La Niña conditions are emerging for the second consecutive winter, impacting the weather across the U.S. in the coming months. The National Oceanic and Atmospheric Administration's (NOAA) Climate Prediction Center (CPC) announced Thursday its seasonal outlook for winter from December 2021 through February 2022.
NOAA's 2021 Winter Outlook outlines wetter-than-average conditions for the Northern U.S., mainly in the Pacific Northwest, northern Rockies, Great Lakes, Ohio Valley, and western Alaska. The report said widespread drought in the western half of the U.S. would continue to be monitored.
"Consistent with typical La Nina conditions during winter months, we anticipate below-normal temperatures along portions of the northern tier of the U.S. while much of the South experience above-normal temperatures," said Jon Gottschalck, chief of CPC.
"The Southwest will certainly remain a region of concern as we anticipate below-normal precipitation where drought conditions continue in most areas," Gottschalck said.

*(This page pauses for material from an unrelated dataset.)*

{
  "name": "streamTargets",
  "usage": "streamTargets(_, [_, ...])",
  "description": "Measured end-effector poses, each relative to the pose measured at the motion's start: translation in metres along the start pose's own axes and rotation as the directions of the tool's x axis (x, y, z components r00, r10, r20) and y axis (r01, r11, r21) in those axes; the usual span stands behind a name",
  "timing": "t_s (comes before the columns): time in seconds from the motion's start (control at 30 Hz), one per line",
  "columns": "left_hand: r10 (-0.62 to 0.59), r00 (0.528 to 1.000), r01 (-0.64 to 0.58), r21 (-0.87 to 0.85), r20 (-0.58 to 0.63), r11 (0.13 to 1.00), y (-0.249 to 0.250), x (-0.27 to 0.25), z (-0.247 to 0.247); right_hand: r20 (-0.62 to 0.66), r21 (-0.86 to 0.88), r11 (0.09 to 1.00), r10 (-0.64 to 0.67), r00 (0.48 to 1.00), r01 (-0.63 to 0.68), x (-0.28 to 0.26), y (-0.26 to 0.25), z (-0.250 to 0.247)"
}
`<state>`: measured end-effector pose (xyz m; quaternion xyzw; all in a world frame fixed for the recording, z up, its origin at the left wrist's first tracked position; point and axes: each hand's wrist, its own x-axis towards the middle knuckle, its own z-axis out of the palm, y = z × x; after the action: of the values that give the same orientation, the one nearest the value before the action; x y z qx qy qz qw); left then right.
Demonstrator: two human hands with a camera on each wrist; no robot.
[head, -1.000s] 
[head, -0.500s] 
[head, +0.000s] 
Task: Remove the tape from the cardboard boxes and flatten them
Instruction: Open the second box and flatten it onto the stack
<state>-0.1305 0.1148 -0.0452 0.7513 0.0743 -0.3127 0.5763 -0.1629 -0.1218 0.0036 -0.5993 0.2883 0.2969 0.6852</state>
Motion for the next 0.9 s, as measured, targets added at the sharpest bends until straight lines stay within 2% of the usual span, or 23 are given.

NOAA's temperature outlook for the States:
Warmer-than-average conditions are most likely across the Southern tier of the U.S. and much of the Eastern U.S., with the greatest likelihood of above-average temperatures in the Southeast.
Below-average temperatures are favored for southeast Alaska and the Pacific Northwest eastward to the northern Plains.
The Upper Mississippi Valley and small areas of the Great Lakes have equal chances for below-, near- or above-average temperatures.
The potential development for a double-dip La Niña will also influence precipitation outlooks:
The Pacific Northwest, northern Rockies, Great Lakes, and parts of the Ohio Valley and western Alaska have the greatest chances for wetter-than-average conditions.
Drier-than-average conditions are favored in south-central Alaska, southern California, the Southwest, and the Southeast.
The forecast for the remainder of the U.S. shows equal chances for below-, near- or above-average precipitation during winter months.
To sum up, La Niña conditions will push the jet stream further north, which leads to a drier and warmer pattern across the Deep South to Southeast. This doesn't mean those areas won't be hit with Arctic blasts, similar to what nearly collapsed Texas' power grid in February. The Lone Star State appears to be taking no chances this year and next as it warned power companies to brace for cold snaps and upgrade systems to avoid blackouts.